Take from the data every line in which the word "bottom" is found.

[Exercise data — start]

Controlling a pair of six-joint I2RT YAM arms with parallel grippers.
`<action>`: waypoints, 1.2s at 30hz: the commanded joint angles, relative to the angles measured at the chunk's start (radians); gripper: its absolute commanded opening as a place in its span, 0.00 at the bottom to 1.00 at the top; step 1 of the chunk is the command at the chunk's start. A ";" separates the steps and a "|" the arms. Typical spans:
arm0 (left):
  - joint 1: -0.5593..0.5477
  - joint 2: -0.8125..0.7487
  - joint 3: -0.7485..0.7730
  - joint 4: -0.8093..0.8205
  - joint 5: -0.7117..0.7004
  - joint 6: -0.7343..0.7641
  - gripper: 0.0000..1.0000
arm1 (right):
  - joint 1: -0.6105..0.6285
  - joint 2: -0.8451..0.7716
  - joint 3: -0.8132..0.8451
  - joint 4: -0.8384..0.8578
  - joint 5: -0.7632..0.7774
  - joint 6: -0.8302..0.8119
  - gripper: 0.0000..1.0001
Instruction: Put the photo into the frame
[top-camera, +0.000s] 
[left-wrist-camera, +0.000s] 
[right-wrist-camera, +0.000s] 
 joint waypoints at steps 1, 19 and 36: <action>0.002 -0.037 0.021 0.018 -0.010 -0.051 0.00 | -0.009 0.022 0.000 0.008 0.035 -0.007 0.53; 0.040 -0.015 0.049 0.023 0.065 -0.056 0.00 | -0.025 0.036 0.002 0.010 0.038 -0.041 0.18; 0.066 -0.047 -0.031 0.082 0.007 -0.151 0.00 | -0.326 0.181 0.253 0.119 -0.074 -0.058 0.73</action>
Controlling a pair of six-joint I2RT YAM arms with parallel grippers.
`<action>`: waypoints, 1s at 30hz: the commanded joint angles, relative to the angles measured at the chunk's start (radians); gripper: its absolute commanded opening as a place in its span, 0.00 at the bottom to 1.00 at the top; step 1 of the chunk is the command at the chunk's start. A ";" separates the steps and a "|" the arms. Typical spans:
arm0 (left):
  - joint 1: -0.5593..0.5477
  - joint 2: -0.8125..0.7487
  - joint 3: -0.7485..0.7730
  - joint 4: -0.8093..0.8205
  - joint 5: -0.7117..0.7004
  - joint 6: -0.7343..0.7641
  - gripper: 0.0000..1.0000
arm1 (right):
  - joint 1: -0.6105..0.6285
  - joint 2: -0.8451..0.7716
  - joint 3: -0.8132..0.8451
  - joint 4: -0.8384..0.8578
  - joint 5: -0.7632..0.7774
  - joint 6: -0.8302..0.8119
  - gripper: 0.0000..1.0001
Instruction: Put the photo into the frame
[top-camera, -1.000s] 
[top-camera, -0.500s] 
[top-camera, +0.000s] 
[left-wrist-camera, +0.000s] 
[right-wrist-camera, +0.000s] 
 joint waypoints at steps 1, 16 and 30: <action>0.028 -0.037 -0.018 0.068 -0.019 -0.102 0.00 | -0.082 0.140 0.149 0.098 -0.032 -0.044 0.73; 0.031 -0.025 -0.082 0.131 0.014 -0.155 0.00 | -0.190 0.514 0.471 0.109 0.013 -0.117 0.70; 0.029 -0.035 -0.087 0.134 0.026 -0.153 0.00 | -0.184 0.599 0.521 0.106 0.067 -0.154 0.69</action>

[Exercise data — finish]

Answer for the task:
`<action>`: waypoints, 1.2s at 30hz: the commanded joint angles, relative to the angles measured at the chunk's start (radians); gripper: its absolute commanded opening as a place in its span, 0.00 at the bottom to 1.00 at the top; step 1 of the chunk is the command at the chunk's start. A ";" separates the steps and a "|" the arms. Typical spans:
`<action>`: waypoints, 1s at 30hz: the commanded joint angles, relative to the angles measured at the chunk's start (radians); gripper: its absolute commanded opening as a place in its span, 0.00 at the bottom to 1.00 at the top; step 1 of the chunk is the command at the chunk's start. A ";" separates the steps and a "|" the arms. Typical spans:

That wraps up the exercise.